**Collected material**
╭──
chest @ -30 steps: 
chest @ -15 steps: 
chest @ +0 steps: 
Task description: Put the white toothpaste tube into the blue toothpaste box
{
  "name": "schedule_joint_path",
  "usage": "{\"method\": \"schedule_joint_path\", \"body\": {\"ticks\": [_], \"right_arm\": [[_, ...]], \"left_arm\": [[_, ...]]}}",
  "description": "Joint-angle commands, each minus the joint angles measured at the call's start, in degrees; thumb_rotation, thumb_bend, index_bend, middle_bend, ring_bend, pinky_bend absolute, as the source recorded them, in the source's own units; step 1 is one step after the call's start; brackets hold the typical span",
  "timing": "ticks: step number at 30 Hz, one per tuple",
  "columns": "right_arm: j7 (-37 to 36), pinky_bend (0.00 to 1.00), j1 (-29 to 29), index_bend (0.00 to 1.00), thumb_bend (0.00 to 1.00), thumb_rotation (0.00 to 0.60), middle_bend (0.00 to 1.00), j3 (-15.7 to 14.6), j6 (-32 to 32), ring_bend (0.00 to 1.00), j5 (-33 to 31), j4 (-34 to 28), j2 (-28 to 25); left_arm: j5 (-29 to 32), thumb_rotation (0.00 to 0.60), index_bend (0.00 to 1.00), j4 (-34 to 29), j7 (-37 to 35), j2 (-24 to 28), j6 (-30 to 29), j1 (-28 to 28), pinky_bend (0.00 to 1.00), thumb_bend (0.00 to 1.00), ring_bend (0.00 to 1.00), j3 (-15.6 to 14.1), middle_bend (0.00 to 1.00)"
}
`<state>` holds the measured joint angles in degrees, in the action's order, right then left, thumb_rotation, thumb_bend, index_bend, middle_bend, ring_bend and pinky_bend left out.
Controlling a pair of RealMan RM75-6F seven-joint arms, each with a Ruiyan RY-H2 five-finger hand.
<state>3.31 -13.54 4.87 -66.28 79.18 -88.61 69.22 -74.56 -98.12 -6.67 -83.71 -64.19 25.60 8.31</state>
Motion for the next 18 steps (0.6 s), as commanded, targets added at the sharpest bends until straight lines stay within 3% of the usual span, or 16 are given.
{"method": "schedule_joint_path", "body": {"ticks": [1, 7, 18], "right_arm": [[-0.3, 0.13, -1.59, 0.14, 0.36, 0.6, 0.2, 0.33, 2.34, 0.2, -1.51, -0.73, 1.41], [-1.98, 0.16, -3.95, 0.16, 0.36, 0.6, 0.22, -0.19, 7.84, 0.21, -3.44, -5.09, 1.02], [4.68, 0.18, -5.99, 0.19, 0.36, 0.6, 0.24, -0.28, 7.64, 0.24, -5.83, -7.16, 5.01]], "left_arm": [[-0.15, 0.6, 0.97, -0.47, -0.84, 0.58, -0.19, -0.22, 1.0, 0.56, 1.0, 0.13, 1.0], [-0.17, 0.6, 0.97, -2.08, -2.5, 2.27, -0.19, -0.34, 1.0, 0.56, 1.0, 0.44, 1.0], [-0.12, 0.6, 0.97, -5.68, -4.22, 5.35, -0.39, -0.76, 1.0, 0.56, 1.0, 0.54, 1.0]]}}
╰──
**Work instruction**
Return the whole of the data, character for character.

**Problem solution**
chest @ -30 steps: 
chest @ -15 steps: 
chest @ +0 steps: 
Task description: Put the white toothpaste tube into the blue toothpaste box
{
  "name": "schedule_joint_path",
  "usage": "{\"method\": \"schedule_joint_path\", \"body\": {\"ticks\": [_], \"right_arm\": [[_, ...]], \"left_arm\": [[_, ...]]}}",
  "description": "Joint-angle commands, each minus the joint angles measured at the call's start, in degrees; thumb_rotation, thumb_bend, index_bend, middle_bend, ring_bend, pinky_bend absolute, as the source recorded them, in the source's own units; step 1 is one step after the call's start; brackets hold the typical span",
  "timing": "ticks: step number at 30 Hz, one per tuple",
  "columns": "right_arm: j7 (-37 to 36), pinky_bend (0.00 to 1.00), j1 (-29 to 29), index_bend (0.00 to 1.00), thumb_bend (0.00 to 1.00), thumb_rotation (0.00 to 0.60), middle_bend (0.00 to 1.00), j3 (-15.7 to 14.6), j6 (-32 to 32), ring_bend (0.00 to 1.00), j5 (-33 to 31), j4 (-34 to 28), j2 (-28 to 25); left_arm: j5 (-29 to 32), thumb_rotation (0.00 to 0.60), index_bend (0.00 to 1.00), j4 (-34 to 29), j7 (-37 to 35), j2 (-24 to 28), j6 (-30 to 29), j1 (-28 to 28), pinky_bend (0.00 to 1.00), thumb_bend (0.00 to 1.00), ring_bend (0.00 to 1.00), j3 (-15.6 to 14.1), middle_bend (0.00 to 1.00)"
}
`<state>` holds the measured joint angles in degrees, in the action's order, right then left, thumb_rotation, thumb_bend, index_bend, middle_bend, ring_bend and pinky_bend left out.
Controlling a pair of RealMan RM75-6F seven-joint arms, each with a Ruiyan RY-H2 five-finger hand.
<state>3.31 -13.54 4.87 -66.28 79.18 -88.61 69.22 -74.56 -98.12 -6.67 -83.71 -64.19 25.60 8.31</state>
Motion for the next 18 steps (0.6 s), as commanded, targets added at the sharpest bends until straight lines stay within 3% of the usual span, or 16 are given.
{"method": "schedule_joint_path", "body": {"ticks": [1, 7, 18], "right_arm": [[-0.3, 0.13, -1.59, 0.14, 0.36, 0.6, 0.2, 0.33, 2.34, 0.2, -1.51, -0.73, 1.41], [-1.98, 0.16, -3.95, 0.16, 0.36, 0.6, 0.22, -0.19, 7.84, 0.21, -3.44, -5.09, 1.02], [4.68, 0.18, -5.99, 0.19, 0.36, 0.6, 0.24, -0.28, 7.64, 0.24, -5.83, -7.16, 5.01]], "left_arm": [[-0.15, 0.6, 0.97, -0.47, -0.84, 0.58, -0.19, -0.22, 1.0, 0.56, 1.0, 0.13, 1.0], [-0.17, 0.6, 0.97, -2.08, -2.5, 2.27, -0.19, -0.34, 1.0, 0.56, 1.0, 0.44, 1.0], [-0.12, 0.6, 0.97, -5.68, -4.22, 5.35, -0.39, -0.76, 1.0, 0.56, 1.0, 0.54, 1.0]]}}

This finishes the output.